Data items
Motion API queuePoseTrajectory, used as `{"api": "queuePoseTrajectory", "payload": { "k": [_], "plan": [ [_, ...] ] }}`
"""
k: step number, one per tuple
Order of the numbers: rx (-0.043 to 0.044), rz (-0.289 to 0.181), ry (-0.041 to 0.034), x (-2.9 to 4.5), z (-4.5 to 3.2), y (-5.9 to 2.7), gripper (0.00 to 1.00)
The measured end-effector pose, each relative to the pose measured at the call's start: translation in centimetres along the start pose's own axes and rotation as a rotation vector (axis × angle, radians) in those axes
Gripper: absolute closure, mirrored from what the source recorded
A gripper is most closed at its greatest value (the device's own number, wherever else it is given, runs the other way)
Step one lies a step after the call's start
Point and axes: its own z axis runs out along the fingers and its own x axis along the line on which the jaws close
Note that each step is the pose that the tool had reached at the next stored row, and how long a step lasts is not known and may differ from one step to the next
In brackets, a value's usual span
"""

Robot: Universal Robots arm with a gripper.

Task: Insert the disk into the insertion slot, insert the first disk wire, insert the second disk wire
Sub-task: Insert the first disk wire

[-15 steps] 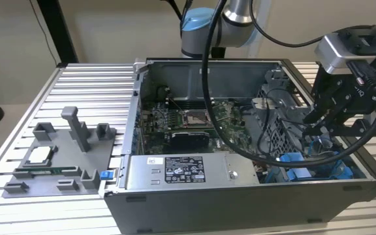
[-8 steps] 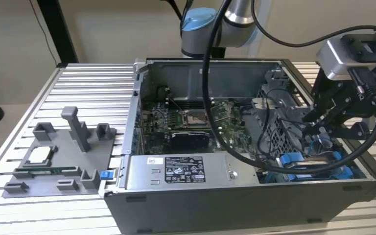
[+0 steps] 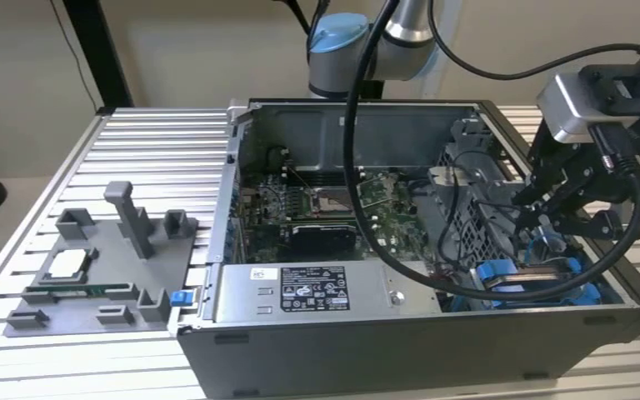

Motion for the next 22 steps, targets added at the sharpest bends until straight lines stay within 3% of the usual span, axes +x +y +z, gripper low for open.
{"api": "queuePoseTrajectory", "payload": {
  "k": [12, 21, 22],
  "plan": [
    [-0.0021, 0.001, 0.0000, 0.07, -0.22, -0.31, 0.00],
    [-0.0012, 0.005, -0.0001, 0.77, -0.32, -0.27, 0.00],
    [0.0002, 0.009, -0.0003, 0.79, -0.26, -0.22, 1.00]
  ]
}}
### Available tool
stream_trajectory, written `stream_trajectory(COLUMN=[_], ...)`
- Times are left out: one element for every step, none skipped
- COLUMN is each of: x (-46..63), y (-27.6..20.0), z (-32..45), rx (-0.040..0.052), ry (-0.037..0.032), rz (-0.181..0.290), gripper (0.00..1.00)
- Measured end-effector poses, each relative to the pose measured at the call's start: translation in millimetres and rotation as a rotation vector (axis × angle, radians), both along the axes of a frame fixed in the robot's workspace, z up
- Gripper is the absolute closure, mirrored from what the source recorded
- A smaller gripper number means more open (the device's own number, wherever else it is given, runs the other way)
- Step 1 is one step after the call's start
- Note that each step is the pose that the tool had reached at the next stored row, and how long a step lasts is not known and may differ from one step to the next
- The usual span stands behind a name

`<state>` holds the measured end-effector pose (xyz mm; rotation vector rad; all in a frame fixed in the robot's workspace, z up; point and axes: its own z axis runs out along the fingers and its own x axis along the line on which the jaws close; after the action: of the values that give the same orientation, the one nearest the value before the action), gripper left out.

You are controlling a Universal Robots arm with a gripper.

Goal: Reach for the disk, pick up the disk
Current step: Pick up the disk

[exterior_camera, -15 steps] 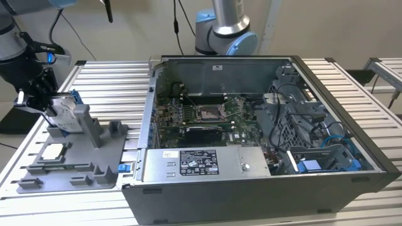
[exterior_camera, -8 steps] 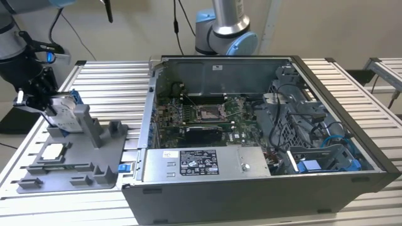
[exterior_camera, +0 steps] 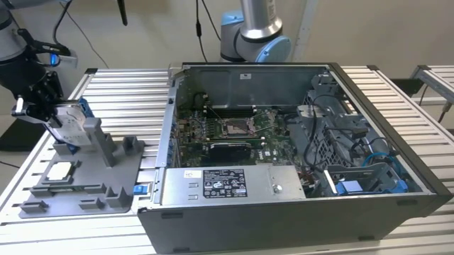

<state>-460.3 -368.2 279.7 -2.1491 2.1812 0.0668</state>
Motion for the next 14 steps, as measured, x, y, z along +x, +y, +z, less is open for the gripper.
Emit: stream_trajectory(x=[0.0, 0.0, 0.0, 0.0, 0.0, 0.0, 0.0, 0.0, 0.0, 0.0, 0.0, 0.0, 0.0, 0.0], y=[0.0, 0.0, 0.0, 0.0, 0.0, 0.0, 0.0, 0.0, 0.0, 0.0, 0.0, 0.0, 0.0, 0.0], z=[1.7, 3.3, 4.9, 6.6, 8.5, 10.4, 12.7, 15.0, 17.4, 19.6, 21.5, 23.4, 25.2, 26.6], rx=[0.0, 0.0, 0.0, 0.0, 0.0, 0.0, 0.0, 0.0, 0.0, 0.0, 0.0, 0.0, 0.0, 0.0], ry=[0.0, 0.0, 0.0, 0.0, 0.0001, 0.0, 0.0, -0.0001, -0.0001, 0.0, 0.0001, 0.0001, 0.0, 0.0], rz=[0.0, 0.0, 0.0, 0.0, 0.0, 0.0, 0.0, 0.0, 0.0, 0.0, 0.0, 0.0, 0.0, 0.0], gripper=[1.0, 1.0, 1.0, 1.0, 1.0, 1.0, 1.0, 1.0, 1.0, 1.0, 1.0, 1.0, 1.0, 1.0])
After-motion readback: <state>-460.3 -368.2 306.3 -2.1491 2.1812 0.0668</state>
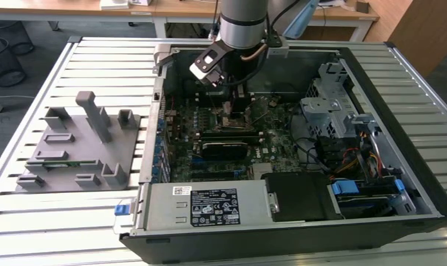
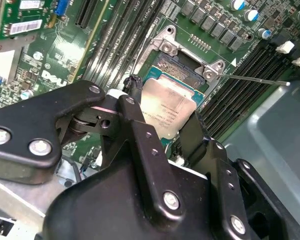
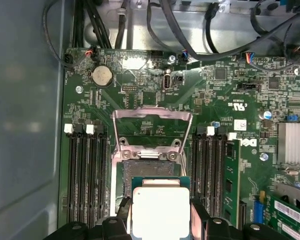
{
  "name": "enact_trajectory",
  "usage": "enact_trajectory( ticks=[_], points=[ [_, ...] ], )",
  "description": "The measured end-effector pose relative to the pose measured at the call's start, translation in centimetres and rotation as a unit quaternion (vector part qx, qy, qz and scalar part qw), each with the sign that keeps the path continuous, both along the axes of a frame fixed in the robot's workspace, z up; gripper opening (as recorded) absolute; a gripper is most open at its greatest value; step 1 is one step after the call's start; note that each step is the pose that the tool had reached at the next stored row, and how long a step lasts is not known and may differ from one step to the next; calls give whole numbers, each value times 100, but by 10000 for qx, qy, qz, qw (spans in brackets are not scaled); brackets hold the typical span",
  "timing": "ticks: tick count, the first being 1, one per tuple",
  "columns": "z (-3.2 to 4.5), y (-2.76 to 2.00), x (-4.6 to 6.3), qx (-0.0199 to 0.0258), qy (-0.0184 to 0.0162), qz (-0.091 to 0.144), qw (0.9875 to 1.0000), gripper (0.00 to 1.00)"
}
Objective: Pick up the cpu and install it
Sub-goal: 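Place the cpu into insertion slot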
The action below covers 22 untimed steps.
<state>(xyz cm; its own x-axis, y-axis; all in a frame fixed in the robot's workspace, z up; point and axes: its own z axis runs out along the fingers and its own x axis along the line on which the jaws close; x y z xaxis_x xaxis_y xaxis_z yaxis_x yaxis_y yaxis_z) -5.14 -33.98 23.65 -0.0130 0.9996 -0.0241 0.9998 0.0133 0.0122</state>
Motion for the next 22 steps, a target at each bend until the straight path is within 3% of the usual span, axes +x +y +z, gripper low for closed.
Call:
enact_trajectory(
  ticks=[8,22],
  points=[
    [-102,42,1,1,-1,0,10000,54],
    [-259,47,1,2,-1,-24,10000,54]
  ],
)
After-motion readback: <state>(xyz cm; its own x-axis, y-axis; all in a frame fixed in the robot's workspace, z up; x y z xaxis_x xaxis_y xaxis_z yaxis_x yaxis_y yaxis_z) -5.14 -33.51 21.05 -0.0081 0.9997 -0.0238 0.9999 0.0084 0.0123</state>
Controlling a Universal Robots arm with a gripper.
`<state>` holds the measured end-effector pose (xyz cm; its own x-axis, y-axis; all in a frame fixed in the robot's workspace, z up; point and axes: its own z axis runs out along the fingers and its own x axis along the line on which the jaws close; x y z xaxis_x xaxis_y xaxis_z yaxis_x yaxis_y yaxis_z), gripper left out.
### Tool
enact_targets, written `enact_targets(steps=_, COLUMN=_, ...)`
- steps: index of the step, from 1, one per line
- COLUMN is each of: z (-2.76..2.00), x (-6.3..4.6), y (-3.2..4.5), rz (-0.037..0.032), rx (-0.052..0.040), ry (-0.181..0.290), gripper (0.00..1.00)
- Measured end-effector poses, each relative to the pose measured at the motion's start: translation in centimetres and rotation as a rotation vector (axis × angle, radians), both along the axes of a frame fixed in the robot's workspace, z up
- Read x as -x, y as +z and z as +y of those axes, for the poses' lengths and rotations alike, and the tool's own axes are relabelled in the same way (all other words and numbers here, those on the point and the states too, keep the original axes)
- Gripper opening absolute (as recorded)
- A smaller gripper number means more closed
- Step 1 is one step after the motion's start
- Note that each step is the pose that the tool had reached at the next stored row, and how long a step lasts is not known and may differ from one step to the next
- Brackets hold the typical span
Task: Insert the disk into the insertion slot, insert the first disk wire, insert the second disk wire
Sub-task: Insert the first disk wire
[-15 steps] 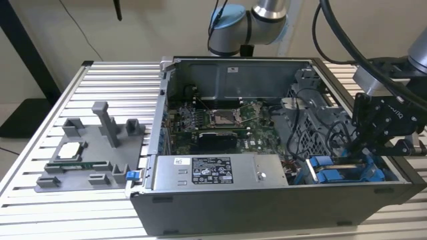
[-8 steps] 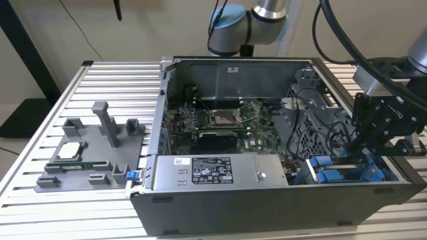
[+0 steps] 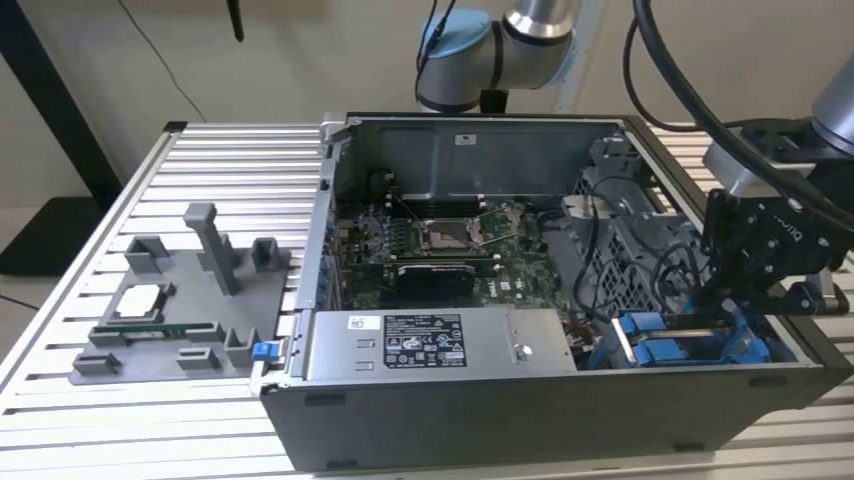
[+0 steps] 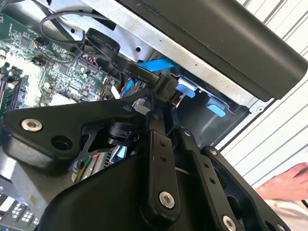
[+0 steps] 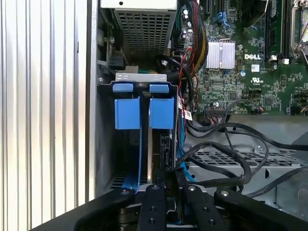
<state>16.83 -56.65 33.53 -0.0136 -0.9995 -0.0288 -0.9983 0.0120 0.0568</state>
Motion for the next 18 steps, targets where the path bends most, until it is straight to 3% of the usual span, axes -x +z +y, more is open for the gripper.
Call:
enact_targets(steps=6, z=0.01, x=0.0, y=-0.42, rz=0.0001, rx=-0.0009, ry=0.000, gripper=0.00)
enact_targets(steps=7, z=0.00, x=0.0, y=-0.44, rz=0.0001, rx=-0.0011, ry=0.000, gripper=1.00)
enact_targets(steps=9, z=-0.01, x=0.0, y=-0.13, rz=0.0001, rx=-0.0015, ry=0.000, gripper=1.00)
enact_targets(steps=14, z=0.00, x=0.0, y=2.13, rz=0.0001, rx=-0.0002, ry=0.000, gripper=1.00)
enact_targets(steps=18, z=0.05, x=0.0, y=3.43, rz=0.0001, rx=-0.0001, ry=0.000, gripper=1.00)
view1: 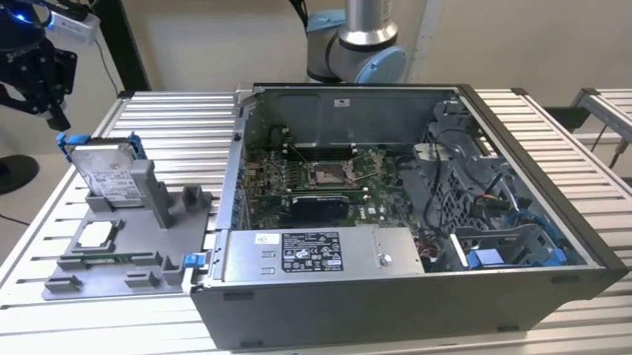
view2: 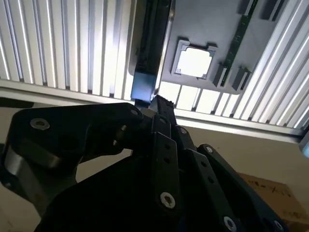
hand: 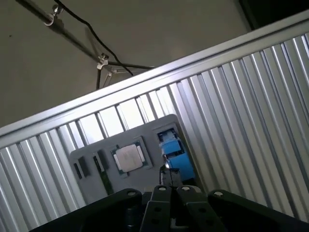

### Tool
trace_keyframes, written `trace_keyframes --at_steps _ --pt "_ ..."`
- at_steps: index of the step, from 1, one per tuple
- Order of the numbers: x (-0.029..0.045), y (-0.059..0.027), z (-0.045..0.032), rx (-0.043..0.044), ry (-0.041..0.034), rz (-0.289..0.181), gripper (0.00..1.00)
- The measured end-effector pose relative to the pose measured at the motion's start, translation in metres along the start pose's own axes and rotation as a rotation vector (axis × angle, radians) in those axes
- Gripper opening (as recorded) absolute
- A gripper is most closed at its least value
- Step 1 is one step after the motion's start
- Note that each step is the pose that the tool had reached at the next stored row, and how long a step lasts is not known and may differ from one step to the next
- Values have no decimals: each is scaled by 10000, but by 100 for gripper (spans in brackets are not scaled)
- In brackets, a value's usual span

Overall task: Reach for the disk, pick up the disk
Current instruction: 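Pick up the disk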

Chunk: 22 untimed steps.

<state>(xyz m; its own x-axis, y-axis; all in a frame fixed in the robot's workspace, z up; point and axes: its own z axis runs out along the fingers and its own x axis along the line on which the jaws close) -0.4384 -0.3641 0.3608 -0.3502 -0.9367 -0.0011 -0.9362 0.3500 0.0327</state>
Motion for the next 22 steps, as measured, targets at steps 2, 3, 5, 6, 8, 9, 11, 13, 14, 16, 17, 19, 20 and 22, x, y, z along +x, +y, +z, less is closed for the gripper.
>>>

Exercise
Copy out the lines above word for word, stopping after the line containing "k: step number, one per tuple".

Expected output
Motion API queuePoseTrajectory, used as `{"api": "queuePoseTrajectory", "payload": { "k": [_], "plan": [ [_, ...] ] }}`
"""
k: step number, one per tuple

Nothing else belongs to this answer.